The code diff below is based on Acorn 4.3.0. The comments starting with // [X] are added afterwards. X is indicating the related item from list found below the diff. To apply the patch to Acorn the comments need to be removed.

diff --git a/src/Roots/Acorn/Bootloader.php b/src/Roots/Acorn/Bootloader.php
index de0a3ca..ffdcbe4 100644
--- a/src/Roots/Acorn/Bootloader.php
+++ b/src/Roots/Acorn/Bootloader.php
@@ -3,6 +3,7 @@
 namespace Roots\Acorn;

 use Illuminate\Contracts\Foundation\Application as ApplicationContract;
+use Illuminate\Http\Request;
 use Illuminate\Http\Response;
 use Illuminate\Support\Env;
 use Illuminate\Support\Facades\Facade;
@@ -203,7 +204,7 @@ class Bootloader
     protected function registerDefaultRoute(): void
     {
         $this->app->make('router')
-            ->any('{any?}', fn () => tap(response(''), function (Response $response) {
+          // [5] Pass in request
+            ->any('{any?}', fn (Request $request) => tap(response(''), function (Response $response) use ($request) {
                 foreach (headers_list() as $header) {
                     [$header, $value] = explode(': ', $header, 2);

@@ -218,12 +219,12 @@ class Bootloader
                     $response->header('X-Powered-By', $this->app->version());
                 }

-                $content = '';
+               // [5] Get content attached to the request
+                $content = $request->request->get('wp_ob_content');

                 $levels = ob_get_level();

                 for ($i = 0; $i < $levels; $i++) {
-                    $content .= ob_get_clean();
+                   // [5] Don't clean the output_buffer
+                    $content .= ob_get_contents();
                 }

                 $response->setContent($content);
@@ -286,9 +288,20 @@ class Bootloader

         $route->middleware($isApi ? $config['api'] : $config['web']);

+        // [2] Save ob starting level
+        $startLevel = ob_get_level();
         ob_start();

         remove_action('shutdown', 'wp_ob_end_flush_all', 1);
+        // [3] Add shutdown handler to end output buffering with the same priority as default WordPress does it
+        add_action('shutdown', function () use ($request, $startLevel) {
+            // [4] Clean buffer only until start level
+            $levels = ob_get_level() - $startLevel;
+            $content = '';
+
+            for ( $i = 0; $i < $levels; $i++ ) {
+                $content .= ob_get_clean();
+            }
+
+            // [4] Save content onto request to have it available in [5]
+            $request->request->set('wp_ob_content', $content);
+        }, 1);
         add_action('shutdown', fn () => $this->handleRequest($kernel, $request), 100);
     }
  1. [No change]
  2. Before Acorn does ob_start() we save the current level.
  3. We add an additional shutdown action with the same priority as the WordPress original action (priority 1).
  4. Inside our new shutdown action we run ob_get_clean() until the level we saved before ob_start(). The content is attached to the $request. This makes sure the WP Rocket output buffer which started before Acorn is not touched. Afterwards the original Acorn shutdown action with priority 100 is called, passing the request to the Laravel Router.
  5. We now get the content attached to the request. We now loop ob_get_level() again and attach it to the content. Instead of using ob_get_clean() we use ob_get_contents().
  6. Because the buffer is not cleaned WP Rocket receives the contents and can cache them.

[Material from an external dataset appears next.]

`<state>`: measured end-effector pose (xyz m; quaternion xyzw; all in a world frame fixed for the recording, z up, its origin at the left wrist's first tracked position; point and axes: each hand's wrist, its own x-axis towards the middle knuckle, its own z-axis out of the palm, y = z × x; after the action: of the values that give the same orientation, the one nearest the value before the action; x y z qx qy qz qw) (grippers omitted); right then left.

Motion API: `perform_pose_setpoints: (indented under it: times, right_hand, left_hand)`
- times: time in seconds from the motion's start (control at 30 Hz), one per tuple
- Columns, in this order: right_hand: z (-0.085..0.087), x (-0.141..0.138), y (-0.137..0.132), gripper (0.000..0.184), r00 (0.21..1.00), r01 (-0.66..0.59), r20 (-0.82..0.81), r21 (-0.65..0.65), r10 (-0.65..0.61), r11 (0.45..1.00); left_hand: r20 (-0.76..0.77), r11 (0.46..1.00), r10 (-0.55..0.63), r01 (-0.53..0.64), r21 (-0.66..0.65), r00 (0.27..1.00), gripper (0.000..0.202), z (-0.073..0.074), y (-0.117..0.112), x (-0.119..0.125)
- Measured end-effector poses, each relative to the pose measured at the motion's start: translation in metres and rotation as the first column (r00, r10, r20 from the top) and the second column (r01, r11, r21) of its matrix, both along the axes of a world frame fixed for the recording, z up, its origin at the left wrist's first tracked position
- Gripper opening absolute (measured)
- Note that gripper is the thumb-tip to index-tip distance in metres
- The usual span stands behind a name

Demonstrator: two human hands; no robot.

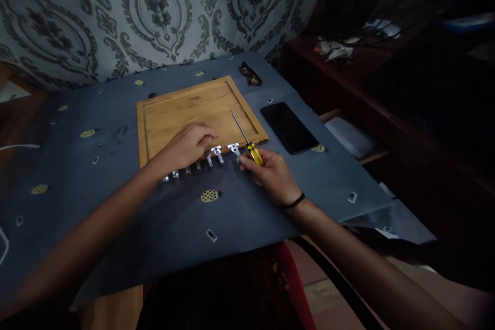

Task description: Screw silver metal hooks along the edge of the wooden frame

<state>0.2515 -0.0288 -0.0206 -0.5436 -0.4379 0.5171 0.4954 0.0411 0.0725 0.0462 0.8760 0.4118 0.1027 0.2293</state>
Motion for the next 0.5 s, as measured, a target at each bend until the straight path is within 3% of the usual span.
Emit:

This change works for WP Rocket and should also work for all other plugins which have an "outer" output buffer (a buffer started before Acorn). At least when the outer buffer is handled after a shutdown action with priority 100.

I'm not 100% sure if this change could lead to duplicated output. But I wouldn't expect that as original WordPress already flushes the buffer at shutdown with priority.